BEGIN

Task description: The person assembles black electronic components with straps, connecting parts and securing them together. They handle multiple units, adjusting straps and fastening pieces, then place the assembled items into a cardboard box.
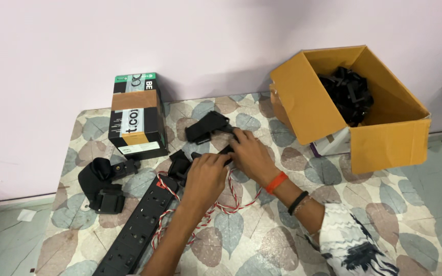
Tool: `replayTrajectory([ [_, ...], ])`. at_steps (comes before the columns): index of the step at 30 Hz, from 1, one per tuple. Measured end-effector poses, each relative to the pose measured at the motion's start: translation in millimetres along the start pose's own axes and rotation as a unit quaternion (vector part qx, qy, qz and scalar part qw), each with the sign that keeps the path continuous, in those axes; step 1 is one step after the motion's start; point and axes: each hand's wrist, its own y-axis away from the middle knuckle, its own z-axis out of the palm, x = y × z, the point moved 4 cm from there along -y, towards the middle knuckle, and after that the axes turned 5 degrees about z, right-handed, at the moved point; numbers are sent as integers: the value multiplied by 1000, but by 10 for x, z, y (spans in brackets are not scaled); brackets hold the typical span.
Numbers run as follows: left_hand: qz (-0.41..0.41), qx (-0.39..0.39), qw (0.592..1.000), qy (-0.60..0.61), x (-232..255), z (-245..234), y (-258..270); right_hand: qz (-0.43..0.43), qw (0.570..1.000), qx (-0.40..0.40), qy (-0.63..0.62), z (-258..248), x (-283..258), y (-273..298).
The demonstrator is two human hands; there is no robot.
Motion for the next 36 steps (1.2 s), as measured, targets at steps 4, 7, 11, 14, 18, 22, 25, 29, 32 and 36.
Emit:
replayTrajectory([
  [4, 38, 4, 998, -58, 40, 55, 164, 48, 998, 4, 29, -130, 85, 204],
  [7, 79, 17, 992, -97, 136, 87, 245, 107, 990, -21, 84, -183, 136, 394],
  [11, 85, -4, 988, -127, 285, 157, 360, 159, 978, -18, 136, -263, 195, 668],
  [14, 82, -40, 989, -114, 414, 254, 450, 165, 974, -4, 156, -361, 243, 872],
  [18, 98, -85, 988, -82, 593, 360, 607, 176, 974, -15, 144, -535, 239, 1061],
  [22, 94, -50, 986, -127, 561, 386, 624, 211, 970, -97, 69, -721, 15, 1208],
  [25, 78, -29, 980, -180, 406, 437, 561, 201, 966, -158, -46, -855, -249, 1307],
  [29, 14, -18, 976, -219, 127, 513, 396, 121, 932, -182, -291, -957, -536, 1398],
  [32, -40, -8, 975, -217, -53, 508, 297, 91, 920, -121, -363, -916, -521, 1458],
  [36, -19, 43, 965, -258, 39, 421, 315, 11, 992, 77, -95, -953, -294, 1423],
])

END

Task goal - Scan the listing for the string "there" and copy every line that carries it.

Task answer -
Tool: `replayTrajectory([ [_, ...], ])`. at_steps (comes before the columns): index of the step at 30 Hz, from 1, one per tuple. Measured end-effector poses, each relative to the pose measured at the motion's start: translation in millimetres along the start pose's own axes and rotation as a unit quaternion (vector part qx, qy, qz and scalar part qw), each with the sign that keeps the path continuous, in those axes; step 1 is one step after the motion's start; point and axes: each hand's wrist, its own y-axis away from the middle knuckle, its own z-axis out of the palm, x = y × z, the point moved 4 cm from there along -y, towards the middle knuckle, and after that the axes turned 5 degrees about z, right-handed, at the moved point; numbers are sent as integers: the value multiplied by 1000, but by 10 for x, z, y (spans in brackets are not scaled); brackets hold the typical span.
The demonstrator is two human hands; there is no robot.

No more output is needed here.